▶ _What the task asks_: Each line of the data below that carries the word "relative" needs to be copied.

=-=-=

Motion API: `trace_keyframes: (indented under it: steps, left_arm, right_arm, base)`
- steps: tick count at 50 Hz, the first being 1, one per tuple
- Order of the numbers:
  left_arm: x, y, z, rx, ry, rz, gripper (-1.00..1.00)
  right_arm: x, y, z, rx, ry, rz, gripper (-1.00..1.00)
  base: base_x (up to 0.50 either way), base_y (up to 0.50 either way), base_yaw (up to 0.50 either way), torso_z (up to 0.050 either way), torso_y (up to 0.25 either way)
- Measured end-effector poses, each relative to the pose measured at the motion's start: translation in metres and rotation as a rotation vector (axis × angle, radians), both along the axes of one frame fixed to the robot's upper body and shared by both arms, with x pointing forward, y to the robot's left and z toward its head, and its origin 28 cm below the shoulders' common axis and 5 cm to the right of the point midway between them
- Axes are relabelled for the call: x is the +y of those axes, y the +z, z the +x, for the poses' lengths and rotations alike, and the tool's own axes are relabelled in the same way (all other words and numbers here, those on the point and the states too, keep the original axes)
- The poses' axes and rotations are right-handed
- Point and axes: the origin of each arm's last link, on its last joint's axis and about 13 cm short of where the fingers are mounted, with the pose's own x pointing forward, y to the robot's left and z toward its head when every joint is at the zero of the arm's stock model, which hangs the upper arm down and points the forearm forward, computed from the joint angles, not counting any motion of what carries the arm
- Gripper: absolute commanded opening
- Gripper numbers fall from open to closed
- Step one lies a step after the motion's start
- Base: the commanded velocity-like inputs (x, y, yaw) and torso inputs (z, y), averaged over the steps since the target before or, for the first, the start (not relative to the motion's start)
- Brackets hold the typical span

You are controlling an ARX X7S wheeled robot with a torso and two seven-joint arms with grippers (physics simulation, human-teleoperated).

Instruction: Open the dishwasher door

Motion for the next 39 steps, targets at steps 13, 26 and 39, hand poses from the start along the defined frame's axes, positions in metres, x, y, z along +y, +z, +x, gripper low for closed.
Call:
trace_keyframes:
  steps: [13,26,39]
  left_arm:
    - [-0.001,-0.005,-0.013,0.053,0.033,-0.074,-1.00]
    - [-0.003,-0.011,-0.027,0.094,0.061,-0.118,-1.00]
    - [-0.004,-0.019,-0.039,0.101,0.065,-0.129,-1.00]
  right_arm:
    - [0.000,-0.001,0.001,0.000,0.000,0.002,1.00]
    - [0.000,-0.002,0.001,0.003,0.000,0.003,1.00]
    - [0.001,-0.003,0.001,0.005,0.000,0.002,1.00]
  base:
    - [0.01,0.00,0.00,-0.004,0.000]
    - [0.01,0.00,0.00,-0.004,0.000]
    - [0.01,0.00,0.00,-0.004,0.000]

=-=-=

▶ _Exercise response_:
- Measured end-effector poses, each relative to the pose measured at the motion's start: translation in metres and rotation as a rotation vector (axis × angle, radians), both along the axes of one frame fixed to the robot's upper body and shared by both arms, with x pointing forward, y to the robot's left and z toward its head, and its origin 28 cm below the shoulders' common axis and 5 cm to the right of the point midway between them
- Base: the commanded velocity-like inputs (x, y, yaw) and torso inputs (z, y), averaged over the steps since the target before or, for the first, the start (not relative to the motion's start)

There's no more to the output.